Health-Seekers Bathe in the Glow of Radon
Health-Seekers Bathe in the Glow of Radon: "Radon, produced by the decay of radium, is classified as a carcinogen by the World Health Organization. The U.S. Environmental Protection Agency estimates radon in indoor air causes about 21,000 deaths each year in the United States alone, and is the leading cause of lung cancer after smoking."
This article from NewsMax.com describes how various hot springs health spas in Japan tout naturally occurring or artificially introduced radon in the air as a general purpose curative and restorative, but goes on to rugurgitate the EPA line as shown in the quote above.
The trouble with the government's radon exposure limit standards and the estimated contribution to lung cancer deaths is that there is no reason to believe those figures are accurate. That radon, inhaled at high concentrations over long periods, is capable of inducing lung cancer is not in dispute. Miners working underground can be subjected to very high exposures and develop lung cancers. But there is a serious problem in trying to extend this experience which is well-understood to low level exposure in residences or other buildings.
EPA uses, in this and other contexts, something called the linear no threshhold hypothesis (LNTH). This assumes that there is no safe dose and extrapolates from data about lifetime exposure and lung cancer incidence from the well-documented experience of underground miners to assume that one-tenth the exposure must result in one-tenth the cancer risk, one-hundredth of the exposure must result in one-hundredth of the cancer risk, and so on until the exposure level is zero.

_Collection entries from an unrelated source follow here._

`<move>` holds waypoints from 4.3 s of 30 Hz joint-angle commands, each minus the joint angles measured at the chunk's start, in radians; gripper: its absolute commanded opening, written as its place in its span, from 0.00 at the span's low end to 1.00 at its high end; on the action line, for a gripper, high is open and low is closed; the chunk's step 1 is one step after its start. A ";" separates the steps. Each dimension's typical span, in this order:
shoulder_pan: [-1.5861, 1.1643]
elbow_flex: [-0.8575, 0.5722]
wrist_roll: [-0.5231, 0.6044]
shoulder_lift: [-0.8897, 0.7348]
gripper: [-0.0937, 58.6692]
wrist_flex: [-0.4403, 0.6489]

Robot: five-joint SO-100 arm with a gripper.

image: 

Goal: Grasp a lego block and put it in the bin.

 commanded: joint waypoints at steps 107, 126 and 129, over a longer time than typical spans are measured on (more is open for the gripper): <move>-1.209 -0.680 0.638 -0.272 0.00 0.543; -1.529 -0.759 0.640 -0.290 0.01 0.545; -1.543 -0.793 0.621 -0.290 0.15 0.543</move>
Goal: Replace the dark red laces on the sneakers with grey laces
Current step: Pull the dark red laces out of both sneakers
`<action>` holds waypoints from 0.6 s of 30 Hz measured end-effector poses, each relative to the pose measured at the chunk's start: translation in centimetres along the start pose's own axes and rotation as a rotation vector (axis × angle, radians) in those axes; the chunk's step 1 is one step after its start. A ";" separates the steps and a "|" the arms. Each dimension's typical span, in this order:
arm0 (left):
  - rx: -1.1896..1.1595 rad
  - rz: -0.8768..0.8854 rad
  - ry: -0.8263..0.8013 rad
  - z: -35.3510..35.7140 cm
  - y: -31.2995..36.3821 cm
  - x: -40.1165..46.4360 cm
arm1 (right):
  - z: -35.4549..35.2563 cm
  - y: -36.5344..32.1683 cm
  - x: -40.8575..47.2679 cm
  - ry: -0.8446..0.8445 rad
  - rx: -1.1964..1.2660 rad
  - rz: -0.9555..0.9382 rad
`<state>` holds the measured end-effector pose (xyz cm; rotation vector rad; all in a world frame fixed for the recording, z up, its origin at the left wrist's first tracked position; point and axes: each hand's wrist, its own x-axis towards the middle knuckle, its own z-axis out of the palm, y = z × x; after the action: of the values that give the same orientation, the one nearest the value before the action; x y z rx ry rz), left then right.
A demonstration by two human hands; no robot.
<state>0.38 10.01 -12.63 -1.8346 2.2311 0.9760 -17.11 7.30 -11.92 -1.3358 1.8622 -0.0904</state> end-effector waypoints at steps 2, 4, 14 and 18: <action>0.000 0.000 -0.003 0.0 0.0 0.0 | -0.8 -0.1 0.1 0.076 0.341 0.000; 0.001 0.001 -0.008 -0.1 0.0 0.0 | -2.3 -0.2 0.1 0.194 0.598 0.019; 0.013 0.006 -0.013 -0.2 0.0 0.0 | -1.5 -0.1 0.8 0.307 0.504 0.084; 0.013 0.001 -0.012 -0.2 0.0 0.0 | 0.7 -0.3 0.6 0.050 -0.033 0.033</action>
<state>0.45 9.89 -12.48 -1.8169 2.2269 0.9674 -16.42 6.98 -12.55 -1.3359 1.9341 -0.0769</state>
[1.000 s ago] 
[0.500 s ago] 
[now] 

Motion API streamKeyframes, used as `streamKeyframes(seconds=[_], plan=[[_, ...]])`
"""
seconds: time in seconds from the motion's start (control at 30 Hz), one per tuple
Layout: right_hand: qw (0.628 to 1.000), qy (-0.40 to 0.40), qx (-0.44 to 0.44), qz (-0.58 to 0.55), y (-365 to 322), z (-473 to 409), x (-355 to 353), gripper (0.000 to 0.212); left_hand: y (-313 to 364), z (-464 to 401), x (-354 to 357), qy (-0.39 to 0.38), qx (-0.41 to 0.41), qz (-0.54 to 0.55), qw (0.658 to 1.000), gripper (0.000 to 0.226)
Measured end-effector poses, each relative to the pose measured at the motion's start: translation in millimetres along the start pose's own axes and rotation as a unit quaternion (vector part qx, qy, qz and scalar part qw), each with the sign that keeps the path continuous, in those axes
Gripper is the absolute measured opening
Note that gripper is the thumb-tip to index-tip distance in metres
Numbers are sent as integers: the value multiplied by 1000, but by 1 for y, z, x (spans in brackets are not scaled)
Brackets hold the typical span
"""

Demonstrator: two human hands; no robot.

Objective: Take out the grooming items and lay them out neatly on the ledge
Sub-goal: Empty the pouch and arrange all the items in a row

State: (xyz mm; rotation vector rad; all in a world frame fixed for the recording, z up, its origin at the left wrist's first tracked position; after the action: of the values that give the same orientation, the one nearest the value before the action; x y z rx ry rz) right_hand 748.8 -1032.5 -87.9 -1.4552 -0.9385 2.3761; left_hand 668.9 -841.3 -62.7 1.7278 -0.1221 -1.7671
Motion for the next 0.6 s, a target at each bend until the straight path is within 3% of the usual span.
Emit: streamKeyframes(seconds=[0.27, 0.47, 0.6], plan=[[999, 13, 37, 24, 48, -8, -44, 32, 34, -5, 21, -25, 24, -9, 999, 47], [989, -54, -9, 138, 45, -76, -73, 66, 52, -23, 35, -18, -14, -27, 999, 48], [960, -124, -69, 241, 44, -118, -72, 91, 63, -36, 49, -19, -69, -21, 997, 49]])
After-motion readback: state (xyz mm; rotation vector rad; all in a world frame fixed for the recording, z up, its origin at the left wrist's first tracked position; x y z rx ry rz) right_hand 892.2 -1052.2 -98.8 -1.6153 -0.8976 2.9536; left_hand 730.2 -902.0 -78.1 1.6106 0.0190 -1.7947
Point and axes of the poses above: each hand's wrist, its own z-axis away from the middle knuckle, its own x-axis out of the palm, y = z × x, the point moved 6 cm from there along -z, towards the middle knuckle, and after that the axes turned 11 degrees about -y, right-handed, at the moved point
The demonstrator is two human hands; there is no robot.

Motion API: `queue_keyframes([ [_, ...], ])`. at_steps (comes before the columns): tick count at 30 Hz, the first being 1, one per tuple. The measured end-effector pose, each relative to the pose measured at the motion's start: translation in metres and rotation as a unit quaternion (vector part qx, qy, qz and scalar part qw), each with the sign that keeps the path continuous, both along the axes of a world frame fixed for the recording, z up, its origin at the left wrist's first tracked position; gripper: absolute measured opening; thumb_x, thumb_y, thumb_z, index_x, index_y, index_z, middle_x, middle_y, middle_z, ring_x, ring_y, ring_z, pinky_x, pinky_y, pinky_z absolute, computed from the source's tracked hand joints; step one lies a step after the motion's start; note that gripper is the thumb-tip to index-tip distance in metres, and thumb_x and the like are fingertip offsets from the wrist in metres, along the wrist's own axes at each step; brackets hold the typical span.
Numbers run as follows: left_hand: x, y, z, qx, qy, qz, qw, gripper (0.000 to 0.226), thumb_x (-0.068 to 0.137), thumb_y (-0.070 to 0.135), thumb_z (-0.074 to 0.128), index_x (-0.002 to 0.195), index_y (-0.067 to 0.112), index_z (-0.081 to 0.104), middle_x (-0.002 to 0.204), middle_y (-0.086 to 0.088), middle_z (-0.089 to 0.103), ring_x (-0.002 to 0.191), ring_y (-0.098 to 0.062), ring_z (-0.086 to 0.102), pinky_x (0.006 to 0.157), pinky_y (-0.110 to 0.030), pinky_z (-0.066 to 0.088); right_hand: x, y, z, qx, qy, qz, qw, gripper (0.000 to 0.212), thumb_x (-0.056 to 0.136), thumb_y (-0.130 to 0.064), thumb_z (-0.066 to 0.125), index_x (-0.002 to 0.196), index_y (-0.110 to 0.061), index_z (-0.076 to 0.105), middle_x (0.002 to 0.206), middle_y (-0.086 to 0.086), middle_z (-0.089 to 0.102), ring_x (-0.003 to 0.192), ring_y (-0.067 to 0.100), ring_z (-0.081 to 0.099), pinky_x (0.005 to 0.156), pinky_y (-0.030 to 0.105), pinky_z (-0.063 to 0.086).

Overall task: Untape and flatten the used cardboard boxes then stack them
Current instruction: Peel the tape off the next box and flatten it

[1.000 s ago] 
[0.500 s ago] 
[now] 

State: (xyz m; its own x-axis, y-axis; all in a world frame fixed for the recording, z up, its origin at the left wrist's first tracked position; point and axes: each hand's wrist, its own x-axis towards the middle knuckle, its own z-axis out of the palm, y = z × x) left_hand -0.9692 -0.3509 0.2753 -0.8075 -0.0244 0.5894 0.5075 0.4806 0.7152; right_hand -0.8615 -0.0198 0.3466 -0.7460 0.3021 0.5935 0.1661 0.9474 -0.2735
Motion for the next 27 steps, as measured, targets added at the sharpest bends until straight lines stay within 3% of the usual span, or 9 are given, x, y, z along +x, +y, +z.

This flies in the face of a fundamental principle of pharmacology that it is the dose that makes the poison. Many things are safe, even beneficial, in small doses that are damaging or fatal in large doses. It also flies in the face of actual studies which show a hormetic response when low-level radon exposure is compared to actual health effects. Hormesis is the process by which exposures at low levels to some dangerous substances are actually beneficial to health.
So what do the residential radon studies actually show? A Congressionally-mandated review of the relevant peer-reviewed literature by the National Academy of Sciences states: "The ecologic study of Cohen (1995) is the most comprehensive. It encompasses about 300,000 radon measurements in 1,601 counties in the U.S. The trend of county lung cancer mortality with increasing home radon concentration is strikingly negative, even when attempts are made to adjust for smoking prevalence, and 54 socioeconomic factors....This finding contradicts the existing risk estimates at low exposure, and a sound reason for the significant negative trend should be sought.''
In fact, the exposure limits set by the EPA for residences are substantially below the level at which radon exposure has neither benefits nor adverse consequences for acquiring cancer; that is, meeting the EPA standards should make us just a bit less healthy. And the costs of this are not trivial. Annual compliance costs nationally were estimated by EPA at $180 million in 1991. The American Water Works Association (there can be radon gas dissolved in water) made an estimate of $2.5 billions. Given even the EPA's estimate of the number of cancers averted, the cost is $1 to $15 millions per potential victim. There ought to be more effective ways to spend that much money even if the EPA were correct.